Table saws. Old power tool, the most essential power tool in the wood shop. I started out using my grandfather's Walker Turner 8 inch saw more than 50 years ago. That saw went to my brother, and I moved on to a radial arm saw.
These things are dangerous, no doubt about it. They will sever any body part coming in contact with the blade. I still have all ten fingers, but my brother, who is at least as careful as I am, got cut badly a few years ago.
Some years ago, a safety device was invented. Electronics sense contact between flesh and blade and a clever mechanism stops the blade so rapidly that fingers survive with minor scratches. They do an impressive demo, running a hot dog into the spinning blade. The hot dog emerges unsliced. The inventor has raised capital, started a company to make tablesaws incorporating his "SawStop" technology.
The trial lawyers are moving into the field. One of them sued a leading maker of tablesaws for selling ordinary saws, lacking the "SawStop" technology, after an accident. The court agreed with the trial lawyer, and ruled the maker liable for selling an ordinary tablesaw. The case is under appeal.
The trial lawyer found a sympathetic reporter at NPR to did a piece on All Things Considered advocating his position. The NPR piece advocated federal regulations requiring the new, and costly, "SawStop" technology to be made mandatory on all new tablesaws.

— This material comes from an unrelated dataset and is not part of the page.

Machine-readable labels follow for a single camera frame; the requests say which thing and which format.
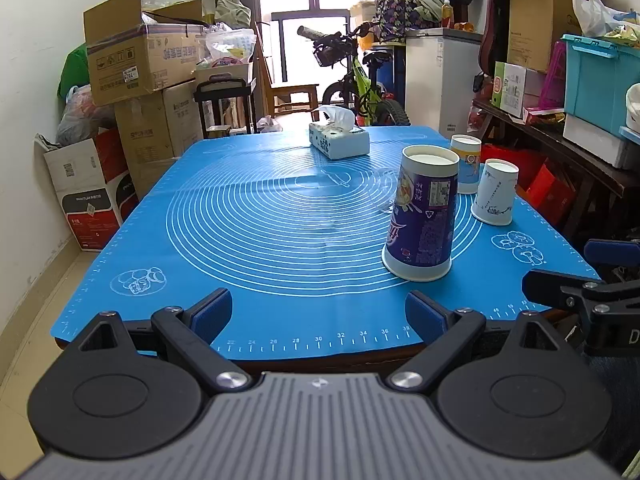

Is this wise or fair public policy? Today conventional tablesaws and SawStop tablesaws compete in the market place. Consumers largely buy the conventional saws because they are considerably cheaper. Most people are deciding that the extra safety of the "SawStop" isn't worth the substantial extra cost. Should federal regulation prevail over the wisdom of the market place? Is the extra safety worth the cost? Who should make this decision, the individual or the government?